I am designing a workflow, and am trying to avoid parallel deployments of the same service. Thus I am looking to have one service that handles both interactive and batch traffic. My main concern is how to ensure that my service can horizontally scale fast enough, with large batch runs, and not interfere with the interactive traffic. Are there any design patterns for this? Additionally we are primarily using AWS technologies, kubernetes, and JVM deployed languages. Additionally I think it is important to know we will have two endpoints with some traffic going through /service/interactive and /service/batch. We could use a few different mechanism to throttle but I think its a bad experience for our batch users to have to retry if we through a 429. We could also use something like a reply-to queue or a 2-way queue for the batch traffic, but how would we scale up our service to handle more traffic if we have defined a fixed dequeue rate. Can we set the dequeue rate at the queue level instead of at each instance of the service, and can that number dynamically change?
Really just looking for any patterns to handle both batch and interactive traffic in one service. Even if we have to have a parallel implementation for interactive/batch traffic how do we scale batch since it all comes at once? The batches could come at different times through out the day, so time based scaling is not an option, plus I have never been a fan of time based scaling as it is brittle.

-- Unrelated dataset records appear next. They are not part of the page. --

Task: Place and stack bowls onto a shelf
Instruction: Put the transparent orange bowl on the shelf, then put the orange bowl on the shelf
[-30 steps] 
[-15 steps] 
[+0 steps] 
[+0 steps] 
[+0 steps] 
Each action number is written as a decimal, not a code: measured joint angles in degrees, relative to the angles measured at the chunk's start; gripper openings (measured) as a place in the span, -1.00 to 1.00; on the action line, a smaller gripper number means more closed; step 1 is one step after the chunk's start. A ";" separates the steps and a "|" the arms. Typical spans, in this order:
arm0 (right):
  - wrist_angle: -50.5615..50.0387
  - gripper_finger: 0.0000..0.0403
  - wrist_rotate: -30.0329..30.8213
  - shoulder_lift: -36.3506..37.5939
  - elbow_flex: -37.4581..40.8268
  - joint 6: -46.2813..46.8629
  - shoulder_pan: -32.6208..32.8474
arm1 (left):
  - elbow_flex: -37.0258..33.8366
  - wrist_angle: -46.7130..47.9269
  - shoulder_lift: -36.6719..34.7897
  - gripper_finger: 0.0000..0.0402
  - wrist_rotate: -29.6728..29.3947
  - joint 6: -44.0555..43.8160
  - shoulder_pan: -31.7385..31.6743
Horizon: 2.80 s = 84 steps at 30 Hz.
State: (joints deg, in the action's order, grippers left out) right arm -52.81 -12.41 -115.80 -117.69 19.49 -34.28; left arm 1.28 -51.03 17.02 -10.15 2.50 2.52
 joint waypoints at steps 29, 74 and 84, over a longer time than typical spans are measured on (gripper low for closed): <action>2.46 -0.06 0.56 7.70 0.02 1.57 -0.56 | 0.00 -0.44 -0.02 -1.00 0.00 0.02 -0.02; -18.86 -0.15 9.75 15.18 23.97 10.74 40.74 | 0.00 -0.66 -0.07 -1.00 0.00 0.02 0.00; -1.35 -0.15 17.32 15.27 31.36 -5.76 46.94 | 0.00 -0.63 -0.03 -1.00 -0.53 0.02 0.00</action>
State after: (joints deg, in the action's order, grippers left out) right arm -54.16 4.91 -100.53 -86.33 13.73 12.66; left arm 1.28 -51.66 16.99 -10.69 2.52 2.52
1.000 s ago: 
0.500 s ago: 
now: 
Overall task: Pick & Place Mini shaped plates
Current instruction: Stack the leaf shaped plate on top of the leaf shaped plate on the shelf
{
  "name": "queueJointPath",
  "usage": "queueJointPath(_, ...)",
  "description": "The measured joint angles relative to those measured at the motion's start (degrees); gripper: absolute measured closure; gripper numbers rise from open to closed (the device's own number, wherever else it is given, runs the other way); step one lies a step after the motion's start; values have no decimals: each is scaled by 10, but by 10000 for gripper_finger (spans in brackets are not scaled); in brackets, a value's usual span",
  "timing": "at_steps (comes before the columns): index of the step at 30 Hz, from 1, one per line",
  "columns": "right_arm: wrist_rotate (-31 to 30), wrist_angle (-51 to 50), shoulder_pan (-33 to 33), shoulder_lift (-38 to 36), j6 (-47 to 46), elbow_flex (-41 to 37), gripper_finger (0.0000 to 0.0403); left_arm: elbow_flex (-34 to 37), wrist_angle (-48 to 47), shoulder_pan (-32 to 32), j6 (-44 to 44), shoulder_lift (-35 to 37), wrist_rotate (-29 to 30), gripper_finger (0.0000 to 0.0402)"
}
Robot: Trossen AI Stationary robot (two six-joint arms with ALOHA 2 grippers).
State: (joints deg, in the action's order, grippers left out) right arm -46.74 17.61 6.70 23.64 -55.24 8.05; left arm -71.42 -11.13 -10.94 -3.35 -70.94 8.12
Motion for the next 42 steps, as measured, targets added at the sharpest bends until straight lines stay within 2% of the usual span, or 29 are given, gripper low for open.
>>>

To answer the first comment: our interactive process will have about 500 transactions per second constant throughout the day, each transaction taking about 3 seconds in the service. Additionally we will see batches of traffic to that interactive service that will kick off about another 500 threads all at once to process through about 100,000 transactions. Thus if one of those batches kicks off while I am already processing 500 transactions It could really affect those "interactive" transactions that we do not want affected by the batch processing. Also note it takes about 90 seconds per instance to spin up additional instances.
Thanks in advance!